Germany and the Netherlands want the definition to include a 2 per cent decline in Gross Domestic Product (GDP) over four consecutive quarters. Others argued that such a strict interpretation would ignore the substantive economic differences within the 15 nation bloc.

The effort to secure a budget stability pact has become one of the most difficult hurdles in nailing down a blueprint for economic and monetary union (EMU).

Under a proposed plan, countries running annual deficits above 3 per cent of GDP could face stiff fines if they failed to curb expenditure.

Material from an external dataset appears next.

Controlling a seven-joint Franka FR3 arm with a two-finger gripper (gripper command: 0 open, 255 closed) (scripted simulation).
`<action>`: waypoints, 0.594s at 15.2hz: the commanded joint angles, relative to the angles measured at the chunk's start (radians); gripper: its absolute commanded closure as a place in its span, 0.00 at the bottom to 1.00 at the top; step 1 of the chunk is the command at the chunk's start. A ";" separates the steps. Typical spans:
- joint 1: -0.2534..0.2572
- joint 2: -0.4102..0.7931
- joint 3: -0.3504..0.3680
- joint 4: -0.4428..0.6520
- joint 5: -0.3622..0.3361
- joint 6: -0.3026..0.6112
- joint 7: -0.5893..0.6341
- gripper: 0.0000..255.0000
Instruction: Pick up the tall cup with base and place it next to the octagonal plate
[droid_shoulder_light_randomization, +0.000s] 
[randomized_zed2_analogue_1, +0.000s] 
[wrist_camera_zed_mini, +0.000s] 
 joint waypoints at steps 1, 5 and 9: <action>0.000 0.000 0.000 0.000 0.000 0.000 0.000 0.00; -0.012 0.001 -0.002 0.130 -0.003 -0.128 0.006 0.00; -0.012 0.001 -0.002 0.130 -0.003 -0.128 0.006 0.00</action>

German Finance Minister Mr Theo Waigel, the architect behind the stability pact, arrived at the meeting late in the afternoon when the talks shifted to the stability pact.

Earlier in the day, ministers were cautiously optimistic that the differences over the budget pact could be resolved. The other issues of a new ERM band linking the currencies of states not in the monetary union with the single currency and the legal status of the euro are ready to be ratified at the Dublin summit on December 13th and 14th.

Expressing the view of many EU ministers, French Finance Minister Mr Jean Arthuis said the decision on whether a government had an excessive deficit should be made after a proper evaluation of a country's economic circumstances.

Taking a shot at Germany's tough bargaining stance, Mr Arthuis added: "When you're in a community you have to try to reach a consensus rather than imposing your point of view."